Bien qu’environ 2 % des femmes connaissent un épisode d’anorexie au cours de leur vie, la prévalence chez les hommes reste floue. Longtemps sous-estimée, elle pourrait atteindre 1,4%, selon de récentes estimations. Environ 20 % des personnes atteintes, hommes et femmes confondus, souffrent d’une forme chronique.
Dans le podcast Dingue, Gilles, aujourd’hui coureur d’ultra-trail, explique que tout a commencé par une déception amoureuse en 2000, alors qu’il avait 22 ans. Complexé par son poids – 120 kilos à l’époque – il entreprend de se transformer : « J’ai commencé à faire des régimes et à calculer tout ce que je mangeais. »
Le jeune homme adopte un rythme de sport effréné : trois séances par jour, entre fitness et musculation. Le mécanisme s’emballe. Pendant longtemps, personne ne s’en est inquiété. En 2003, ses responsables fitness lui en interdisent l’accès et le persuadent de consulter. Il pesait alors 53 kilos.
Un échec thérapeutique
En février 2004, Gilles est hospitalisé dans des conditions très strictes : « Un mois cloîtré dans la chambre, sans autorisation de voir personne, ni parents, ni téléphone. Pas de marche. Nous sommes en fauteuil roulant. Le programme consiste à manger, manger, manger et regarder que vous mangez. C’est du gavage.
Il a passé huit mois en institution et a pris cinq kilos, mais l’absence de suivi psychothérapeutique durable a limité les progrès.
L’anorexie peut être comprise comme une dépendance au contrôle et la capacité de ne pas satisfaire un besoin.
Pour Marco Solca, psychiatre et médecin assistant aux Hôpitaux universitaires de Genève (HUG), cela illustre une époque révolue : « Vers 2010, des études montraient que l’évolution à long terme des patients traités en ambulatoire n’était pas du tout pire. qu’en hospitalisation Aujourd’hui, la majorité des centres privilégient les soins ambulatoires.
Mais un suivi adapté reste à ses yeux crucial : « Le travail psychothérapeutique n’est possible qu’à partir d’un certain poids ; sinon, le cerveau n’est tout simplement pas capable d’effectuer ce travail. Le retard du traitement et l’absence de suivi psychothérapeutique ont probablement contribué à la chronicisation de l’anorexie de Gilles.
L’ultra-trail comme exutoire
Aujourd’hui, Gilles, qui vit toujours avec l’anorexie, est un coureur d’ultra-trail. Il ne se considère pas comme un cas isolé : « Il y en a beaucoup et ça se voit. On n’a pas besoin d’en parler : on se voit, on se reconnaît.
Une journée typique est faite de sport, de travail et de sport. Si quelque chose d’inattendu se produit, je perds le contrôle
Marco Solca comprend ce lien possible entre anorexie et ultra-trail : « C’est ressentir son corps dans ce qu’il a de plus essentiel et de plus fondamental. Un besoin de se sentir vivant, soit par excès de sport, soit par malnutrition extrême. L’anorexie peut être comprise comme une dépendance au contrôle et la capacité de ne pas satisfaire un besoin.
Le piège du contrôle
Pour Gilles, tout tourne autour du sport et de la gastronomie. « Une journée typique, c’est du sport, du travail et du sport.
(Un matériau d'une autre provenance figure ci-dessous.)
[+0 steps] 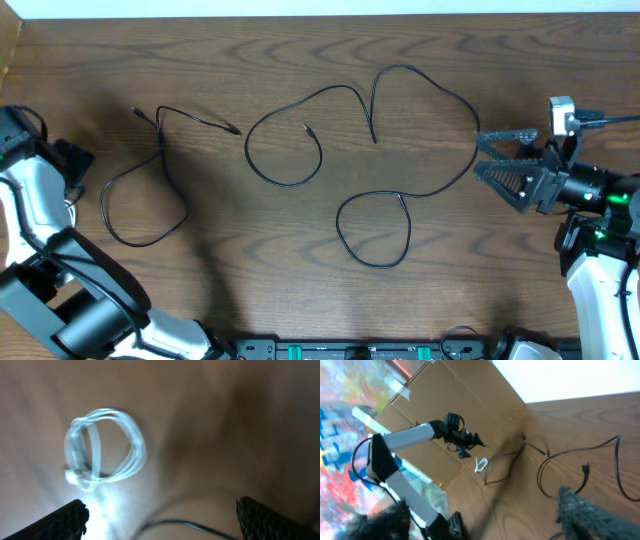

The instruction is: Untangle cables

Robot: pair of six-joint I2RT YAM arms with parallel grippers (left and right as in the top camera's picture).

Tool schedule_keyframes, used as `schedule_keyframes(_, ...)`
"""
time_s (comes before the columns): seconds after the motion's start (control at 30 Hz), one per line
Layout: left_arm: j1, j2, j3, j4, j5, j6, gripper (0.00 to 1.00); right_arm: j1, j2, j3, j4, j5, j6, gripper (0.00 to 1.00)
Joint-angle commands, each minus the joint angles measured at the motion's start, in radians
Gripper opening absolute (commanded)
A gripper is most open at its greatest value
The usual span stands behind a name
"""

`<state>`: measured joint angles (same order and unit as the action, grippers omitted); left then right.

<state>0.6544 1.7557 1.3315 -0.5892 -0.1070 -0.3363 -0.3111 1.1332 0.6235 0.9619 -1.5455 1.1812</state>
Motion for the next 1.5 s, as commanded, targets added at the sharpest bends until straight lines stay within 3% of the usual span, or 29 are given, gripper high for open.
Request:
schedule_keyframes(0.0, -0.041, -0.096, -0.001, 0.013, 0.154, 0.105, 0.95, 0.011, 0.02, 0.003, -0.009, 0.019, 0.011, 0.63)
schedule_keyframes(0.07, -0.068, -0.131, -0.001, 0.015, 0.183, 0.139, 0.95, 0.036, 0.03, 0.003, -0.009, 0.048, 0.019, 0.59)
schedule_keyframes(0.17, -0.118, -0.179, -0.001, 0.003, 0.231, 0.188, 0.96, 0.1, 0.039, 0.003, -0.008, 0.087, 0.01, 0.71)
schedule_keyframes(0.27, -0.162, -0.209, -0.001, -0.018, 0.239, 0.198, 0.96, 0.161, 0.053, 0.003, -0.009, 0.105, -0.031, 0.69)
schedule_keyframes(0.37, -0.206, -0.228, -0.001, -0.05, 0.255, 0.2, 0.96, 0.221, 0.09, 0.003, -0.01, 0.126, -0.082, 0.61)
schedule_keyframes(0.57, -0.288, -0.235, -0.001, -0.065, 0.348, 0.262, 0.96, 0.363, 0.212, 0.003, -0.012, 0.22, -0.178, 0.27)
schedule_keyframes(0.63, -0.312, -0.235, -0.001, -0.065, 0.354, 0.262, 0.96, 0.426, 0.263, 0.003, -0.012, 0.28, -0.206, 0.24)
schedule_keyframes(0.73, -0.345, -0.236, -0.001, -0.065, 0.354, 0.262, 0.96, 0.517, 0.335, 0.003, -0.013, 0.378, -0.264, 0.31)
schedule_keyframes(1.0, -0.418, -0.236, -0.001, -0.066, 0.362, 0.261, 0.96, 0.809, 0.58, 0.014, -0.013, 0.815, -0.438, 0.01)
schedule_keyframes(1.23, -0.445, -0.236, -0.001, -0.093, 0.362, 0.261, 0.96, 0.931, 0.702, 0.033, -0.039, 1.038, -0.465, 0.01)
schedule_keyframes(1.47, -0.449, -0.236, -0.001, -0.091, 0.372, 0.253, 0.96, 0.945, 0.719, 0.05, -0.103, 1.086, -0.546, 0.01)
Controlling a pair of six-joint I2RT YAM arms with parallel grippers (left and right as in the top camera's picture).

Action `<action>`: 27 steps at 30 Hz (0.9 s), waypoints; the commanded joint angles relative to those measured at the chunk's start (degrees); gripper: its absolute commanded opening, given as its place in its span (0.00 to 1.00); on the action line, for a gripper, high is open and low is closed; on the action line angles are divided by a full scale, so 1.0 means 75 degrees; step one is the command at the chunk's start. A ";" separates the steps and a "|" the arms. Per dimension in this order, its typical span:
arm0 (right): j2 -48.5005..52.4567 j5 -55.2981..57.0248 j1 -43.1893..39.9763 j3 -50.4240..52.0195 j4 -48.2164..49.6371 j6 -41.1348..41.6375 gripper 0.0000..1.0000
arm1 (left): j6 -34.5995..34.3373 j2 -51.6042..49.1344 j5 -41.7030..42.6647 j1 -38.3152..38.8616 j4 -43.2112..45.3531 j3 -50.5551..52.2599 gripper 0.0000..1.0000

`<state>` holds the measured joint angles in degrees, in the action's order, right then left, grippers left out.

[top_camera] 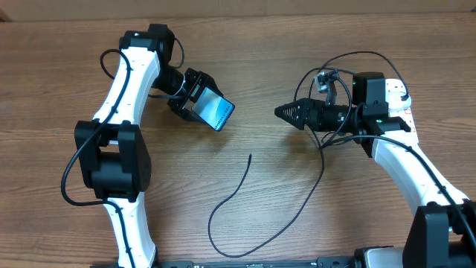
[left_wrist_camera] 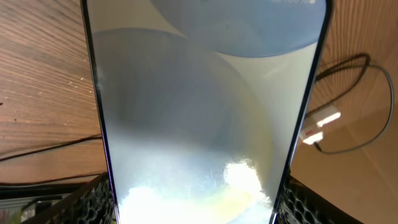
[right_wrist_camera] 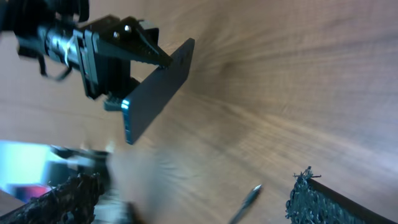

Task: Plug charger to phone and switch on socket
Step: 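Move the right gripper to the phone's edge near the left gripper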

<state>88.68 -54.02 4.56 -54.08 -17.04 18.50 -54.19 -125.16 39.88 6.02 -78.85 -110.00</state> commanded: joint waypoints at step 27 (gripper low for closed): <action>0.0017 0.1201 0.1084 -0.0169 -0.0312 0.2337 1.00 | -0.3229 -0.0064 -0.1166 0.1559 0.0408 -0.0227 0.04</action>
<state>88.68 -46.06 12.53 -54.11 -19.92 36.01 -75.00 -125.16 30.94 16.64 -75.61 -110.00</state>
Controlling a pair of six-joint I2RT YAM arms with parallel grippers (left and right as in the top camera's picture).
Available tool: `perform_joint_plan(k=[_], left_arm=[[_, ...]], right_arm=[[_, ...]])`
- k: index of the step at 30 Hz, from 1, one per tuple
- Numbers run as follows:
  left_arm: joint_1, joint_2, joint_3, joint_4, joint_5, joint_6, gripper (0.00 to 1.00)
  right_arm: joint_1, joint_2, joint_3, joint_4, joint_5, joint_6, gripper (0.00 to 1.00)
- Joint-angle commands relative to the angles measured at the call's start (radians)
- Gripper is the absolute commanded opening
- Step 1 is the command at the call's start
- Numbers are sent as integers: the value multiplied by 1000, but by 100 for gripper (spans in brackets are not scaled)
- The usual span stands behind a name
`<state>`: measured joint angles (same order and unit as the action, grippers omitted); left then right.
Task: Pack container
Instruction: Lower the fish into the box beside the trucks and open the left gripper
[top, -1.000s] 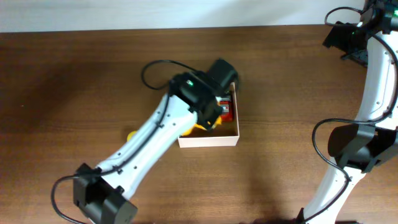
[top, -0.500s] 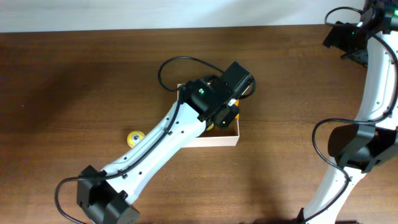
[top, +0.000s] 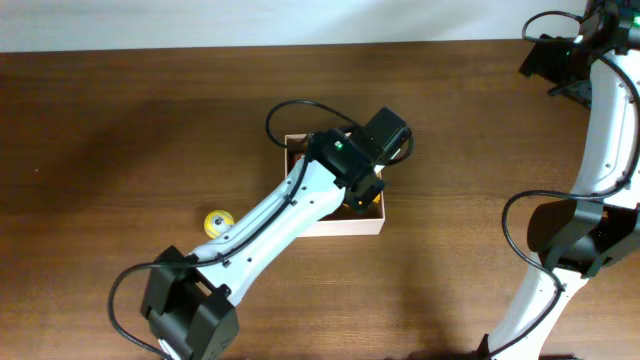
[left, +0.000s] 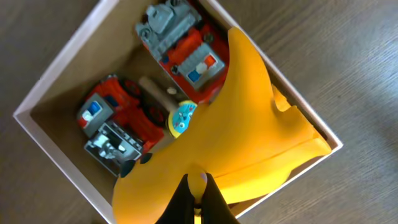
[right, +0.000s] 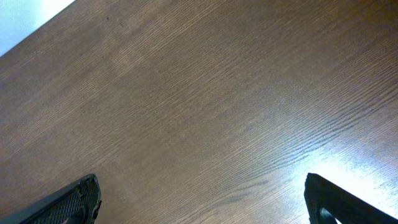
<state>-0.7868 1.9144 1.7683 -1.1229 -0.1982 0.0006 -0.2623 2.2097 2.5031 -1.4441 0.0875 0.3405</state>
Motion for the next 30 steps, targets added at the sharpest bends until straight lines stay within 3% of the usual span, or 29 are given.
perform_joint_plan(k=[1,17,25,30], left_arm=[[4,32,-13,-14,-7,16,2],[4,113,-85,12,29,15,2],[1,128,-85,108,105,15,2],[1,128,-85,112,105,15,24]], right_arm=[[0,2,-1,0,2,8,99],[0,2,-1,0,2,8,99],[0,2,-1,0,2,8,99],[0,2,-1,0,2,8,99]])
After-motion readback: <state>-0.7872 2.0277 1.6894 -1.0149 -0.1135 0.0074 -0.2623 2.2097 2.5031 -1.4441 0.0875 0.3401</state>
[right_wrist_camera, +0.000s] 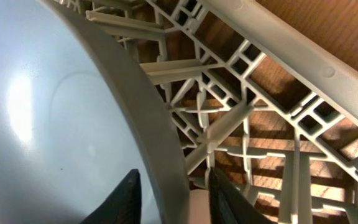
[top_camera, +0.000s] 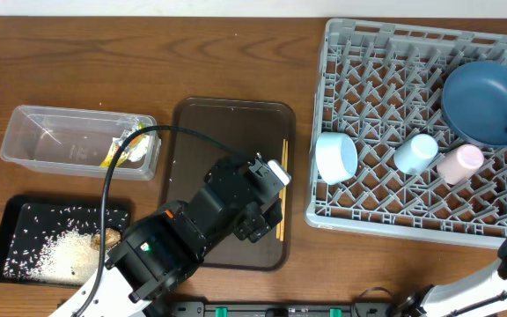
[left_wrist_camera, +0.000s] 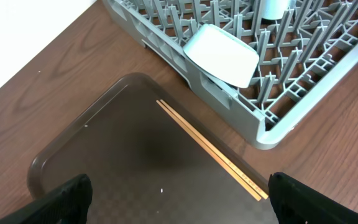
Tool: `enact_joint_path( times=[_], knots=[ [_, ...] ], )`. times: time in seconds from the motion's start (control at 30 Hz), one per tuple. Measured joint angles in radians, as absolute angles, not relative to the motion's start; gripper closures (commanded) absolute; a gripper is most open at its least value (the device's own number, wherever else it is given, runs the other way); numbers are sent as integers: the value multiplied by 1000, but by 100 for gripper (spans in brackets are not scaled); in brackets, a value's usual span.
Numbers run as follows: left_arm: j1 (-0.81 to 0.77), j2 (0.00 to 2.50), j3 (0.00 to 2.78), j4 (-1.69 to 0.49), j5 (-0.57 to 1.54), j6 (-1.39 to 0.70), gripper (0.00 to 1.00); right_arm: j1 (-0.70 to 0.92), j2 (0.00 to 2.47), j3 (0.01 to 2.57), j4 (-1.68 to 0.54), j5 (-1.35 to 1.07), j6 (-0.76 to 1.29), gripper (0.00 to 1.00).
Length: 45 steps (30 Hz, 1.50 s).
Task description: Sort waste into correct bins and load items into the dishwasher rack
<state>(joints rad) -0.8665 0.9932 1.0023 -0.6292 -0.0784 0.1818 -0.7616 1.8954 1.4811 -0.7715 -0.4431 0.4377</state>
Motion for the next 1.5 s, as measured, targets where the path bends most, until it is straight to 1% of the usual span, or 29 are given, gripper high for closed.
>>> enact_joint_path(
  times=[0.07,0.13,0.17,0.2,0.23,0.7,0.83,1.0,1.2,1.33,1.5],
  knots=[
    [-867,993,1002,-629,-78,182,9,-761,1895,1481,-769,-443,436,81],
    [-867,993,1002,-629,-78,182,9,-761,1895,1481,-766,-444,434,85],
    [-867,993,1002,-629,-78,182,9,-761,1895,1481,-766,-444,433,89],
    [-867,993,1002,-629,-78,182,9,-760,1895,1481,-767,-445,430,95],
    [-867,993,1002,-629,-78,182,9,-760,1895,1481,-768,-444,429,99],
    [-867,993,1002,-629,-78,179,9,-760,1879,1477,-758,-456,408,99],
    [-867,993,1002,-628,-78,179,9,-750,1811,1476,-759,-460,389,99],
    [-867,993,1002,-627,-78,179,9,-690,1655,1476,-793,-406,351,99],
    [-867,993,1002,-625,-78,179,9,-544,1513,1476,-836,-151,318,99],
    [-867,993,1002,-625,-78,179,9,-396,1488,1476,-836,107,312,99],
    [-867,993,1002,-625,-78,179,9,-186,1487,1475,-768,461,302,99]
  ],
)
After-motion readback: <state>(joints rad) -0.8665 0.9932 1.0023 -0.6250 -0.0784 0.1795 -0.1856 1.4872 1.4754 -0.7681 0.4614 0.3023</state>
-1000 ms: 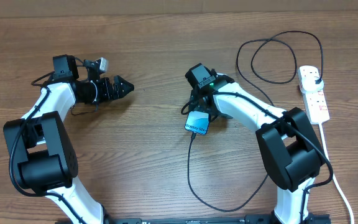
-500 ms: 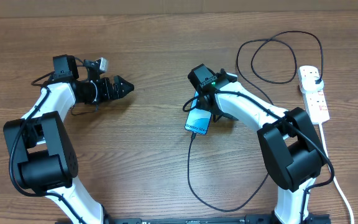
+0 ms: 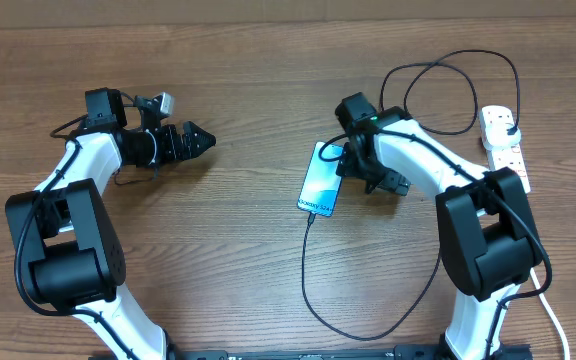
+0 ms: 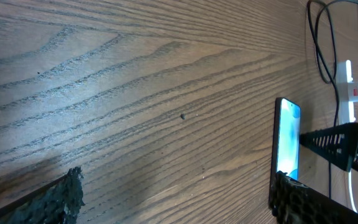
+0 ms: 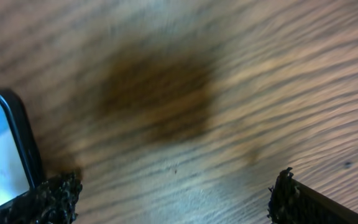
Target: Plug charger to phone and switch on socket
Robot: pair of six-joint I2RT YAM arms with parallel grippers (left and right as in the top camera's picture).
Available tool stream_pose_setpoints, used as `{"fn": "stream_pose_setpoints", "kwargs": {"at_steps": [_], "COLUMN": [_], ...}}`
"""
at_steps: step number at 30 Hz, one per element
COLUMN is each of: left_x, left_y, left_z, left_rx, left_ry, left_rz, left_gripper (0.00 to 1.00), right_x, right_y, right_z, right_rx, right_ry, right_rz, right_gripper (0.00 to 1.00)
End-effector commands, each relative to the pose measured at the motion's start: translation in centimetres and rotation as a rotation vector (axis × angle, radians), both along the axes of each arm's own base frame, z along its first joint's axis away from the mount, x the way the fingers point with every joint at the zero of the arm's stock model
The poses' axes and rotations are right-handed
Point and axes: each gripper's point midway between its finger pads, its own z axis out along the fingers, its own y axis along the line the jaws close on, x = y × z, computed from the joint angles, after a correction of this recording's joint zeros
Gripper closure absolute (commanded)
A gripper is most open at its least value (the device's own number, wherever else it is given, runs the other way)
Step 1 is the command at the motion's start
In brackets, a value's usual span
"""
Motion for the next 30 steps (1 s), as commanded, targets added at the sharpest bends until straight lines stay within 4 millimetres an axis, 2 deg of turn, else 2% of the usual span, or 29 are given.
{"fn": "stream_pose_setpoints", "kwargs": {"at_steps": [1,11,22,27,30], "left_x": [0.3,0.3,0.3,0.3,0.3], "left_y": [0.2,0.2,0.2,0.2,0.2], "left_z": [1.2,1.2,1.2,1.2,1.2], "left_rx": [0.005,0.005,0.005,0.005,0.005], "left_ry": [-0.025,-0.025,-0.025,-0.025,-0.025], "left_rz": [0.011,0.011,0.011,0.011,0.011], "left_gripper": [0.0,0.0,0.0,0.0,0.0], "right_x": [-0.4,-1.3,-1.1,-1.0,-1.0], "right_y": [2.8,5.0,5.6,7.0,7.1], "right_z": [1.0,0.7,0.7,0.6,0.6], "right_rx": [0.161,0.176,0.186,0.258,0.26], "right_ry": [0.028,0.032,0.019,0.027,0.025], "right_rz": [0.052,0.11,0.126,0.21,0.21], "right_gripper": [0.0,0.0,0.0,0.0,0.0]}}
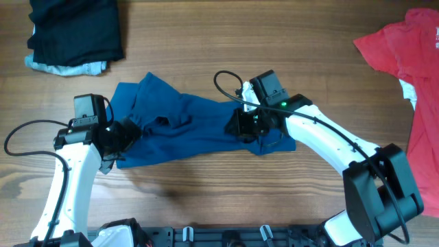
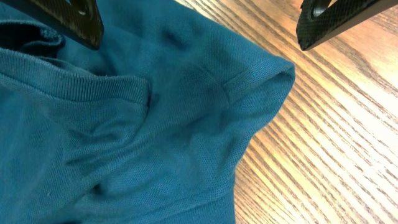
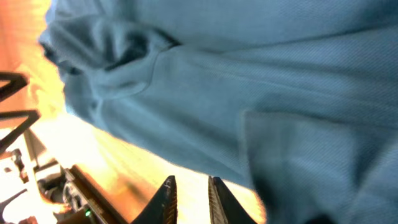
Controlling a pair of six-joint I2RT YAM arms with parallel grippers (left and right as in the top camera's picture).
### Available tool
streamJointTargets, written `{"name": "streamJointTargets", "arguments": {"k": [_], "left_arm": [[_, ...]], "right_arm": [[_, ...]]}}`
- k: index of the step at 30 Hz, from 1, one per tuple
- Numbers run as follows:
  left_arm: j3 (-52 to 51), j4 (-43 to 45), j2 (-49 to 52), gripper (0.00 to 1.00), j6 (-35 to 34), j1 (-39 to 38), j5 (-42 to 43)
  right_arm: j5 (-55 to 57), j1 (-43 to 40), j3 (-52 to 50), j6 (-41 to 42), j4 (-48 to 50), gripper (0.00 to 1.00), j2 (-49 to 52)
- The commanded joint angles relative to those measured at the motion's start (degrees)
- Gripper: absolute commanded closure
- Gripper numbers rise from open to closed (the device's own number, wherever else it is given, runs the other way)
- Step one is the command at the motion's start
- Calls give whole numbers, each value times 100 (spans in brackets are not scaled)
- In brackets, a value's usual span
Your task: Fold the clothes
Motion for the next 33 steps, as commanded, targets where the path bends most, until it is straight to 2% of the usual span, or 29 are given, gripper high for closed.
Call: {"name": "streamJointTargets", "arguments": {"k": [1, 2, 3, 4, 5, 7, 9, 14, 18, 20, 26, 28, 30, 32, 33], "left_arm": [[63, -24, 33, 0, 28, 50, 48], [63, -26, 33, 0, 28, 50, 48], [63, -26, 33, 0, 28, 50, 48], [63, -24, 33, 0, 28, 50, 48], [63, -24, 33, 0, 28, 50, 48], [63, -24, 33, 0, 28, 50, 48], [63, -24, 33, 0, 28, 50, 48], [63, -26, 33, 0, 28, 50, 48], [63, -22, 33, 0, 28, 50, 48], [63, -22, 33, 0, 28, 50, 48], [63, -4, 33, 0, 28, 50, 48], [63, -4, 33, 0, 28, 50, 46], [63, -4, 33, 0, 28, 50, 46], [63, -4, 33, 0, 31, 50, 46], [63, -4, 33, 0, 28, 50, 46]], "right_arm": [[-22, -308, 719, -245, -780, 79, -92], [199, -546, 1054, -404, -1283, 71, -195], [339, -767, 1296, -568, -1617, 57, -282], [463, -1008, 1510, -750, -1899, 47, -350], [654, -1274, 1685, -789, -2146, 48, -367], [1150, -1598, 1670, -791, -2293, 60, -310], [1473, -1672, 1574, -787, -2286, 62, -157], [833, -1563, 1257, -743, -1749, 75, 975], [-205, -1283, 1257, -774, -1309, 75, 1679], [-260, -1097, 1259, -776, -1209, 78, 1753], [-195, -964, 1587, -487, -1169, 77, 1449], [136, -988, 1814, -496, -1349, 67, 1117], [601, -1150, 1834, -494, -1521, 33, 802], [1270, -1499, 1834, -503, -1956, 18, 564], [1554, -1655, 1834, -573, -2159, 14, 516]]}}
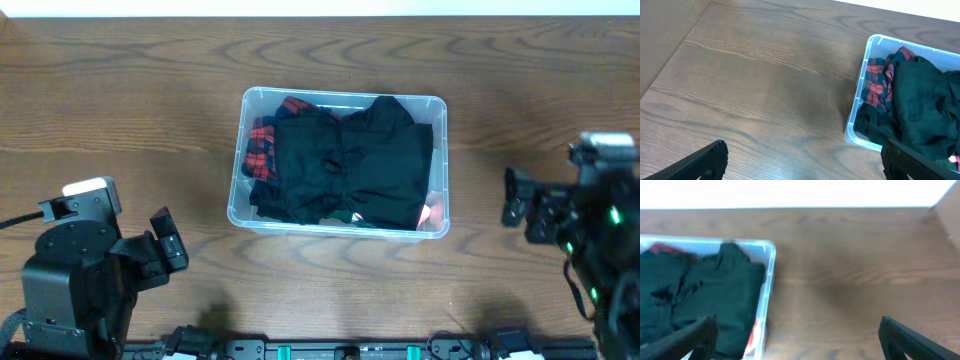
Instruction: Pack container
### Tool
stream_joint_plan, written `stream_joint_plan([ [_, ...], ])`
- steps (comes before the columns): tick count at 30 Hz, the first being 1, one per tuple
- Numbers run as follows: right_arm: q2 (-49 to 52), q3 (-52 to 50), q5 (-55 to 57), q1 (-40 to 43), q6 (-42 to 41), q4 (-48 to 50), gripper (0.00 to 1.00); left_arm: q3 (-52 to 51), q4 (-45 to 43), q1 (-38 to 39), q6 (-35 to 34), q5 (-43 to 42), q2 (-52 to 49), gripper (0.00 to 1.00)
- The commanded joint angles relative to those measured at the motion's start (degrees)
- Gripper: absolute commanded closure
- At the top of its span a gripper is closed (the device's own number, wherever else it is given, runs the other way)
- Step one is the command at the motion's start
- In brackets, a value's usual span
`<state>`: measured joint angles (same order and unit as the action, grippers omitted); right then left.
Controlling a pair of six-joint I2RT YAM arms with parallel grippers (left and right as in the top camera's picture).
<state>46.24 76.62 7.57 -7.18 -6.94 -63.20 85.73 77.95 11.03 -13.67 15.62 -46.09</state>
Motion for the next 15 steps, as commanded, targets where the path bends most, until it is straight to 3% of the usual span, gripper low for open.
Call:
stream_joint_plan([
  [1, -5.8, -5.5, 1.1, 2.5, 1.9, 2.8, 0.01, 0.0, 0.0, -0.2, -0.2, 0.8, -0.2, 0.02],
  [15, -34.9, -45.0, -7.9, 7.6, 1.2, 19.9, 0.01, 0.0, 0.0, -0.2, -0.2, 0.8, -0.2, 0.02],
])
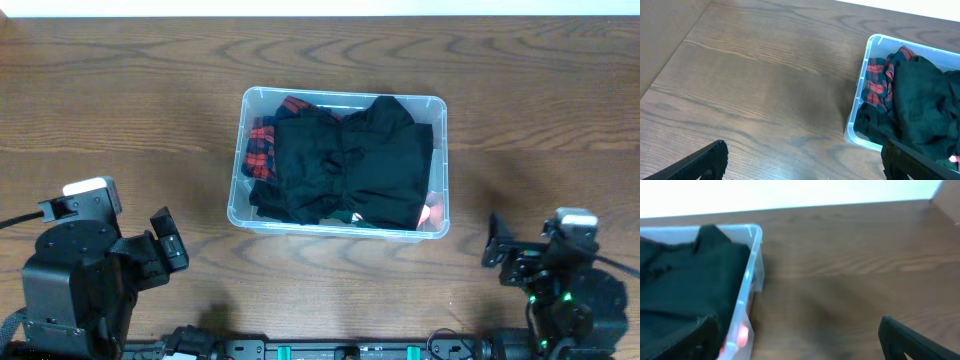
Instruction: Pack container
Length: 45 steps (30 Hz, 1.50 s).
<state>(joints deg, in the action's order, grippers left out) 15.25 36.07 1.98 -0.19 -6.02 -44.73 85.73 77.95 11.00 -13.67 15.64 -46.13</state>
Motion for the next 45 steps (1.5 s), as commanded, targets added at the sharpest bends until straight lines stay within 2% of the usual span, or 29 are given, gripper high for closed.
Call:
stream_joint_plan([
  [1, -5.6, -6.4, -2.3, 0.7, 0.3, 2.1, 0.01, 0.0, 0.0, -0.2, -0.2, 0.7, -0.2, 0.02],
  [10, -15.1, -18.2, -2.3, 0.7, 0.3, 5.4, 0.01, 0.0, 0.0, -0.2, -0.2, 0.7, -0.2, 0.02],
  [25, -14.9, -27.8, -2.4, 0.6, 0.3, 13.2, 0.01, 0.0, 0.0, -0.2, -0.1, 0.7, -0.2, 0.02],
  [45, -14.9, -27.7, -2.5, 0.6, 0.3, 13.7, 0.01, 0.0, 0.0, -0.2, -0.2, 0.7, -0.2, 0.02],
])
Si j’ai quelque chose d’inattendu, je perds le contrôle : c’est un cercle fermé.
Selon Marco Solca, ce contrôle s’installe insidieusement : « Tout commence souvent par une alimentation inoffensive. Vient ensuite la satisfaction liée à la perte de poids et celle de ressentir le contrôle. Petit à petit, la personne se retrouve coincée dans ce nouveau fonctionnement, il y a une sorte d’emballement et de cercle vicieux et plus on attend, plus il va se cristalliser, compartimenter et se figer.
Malgré la chronicité de son trouble, Gilles continue de lutter. La force mentale développée en ultra-trail pourrait un jour devenir un atout pour sa récupération.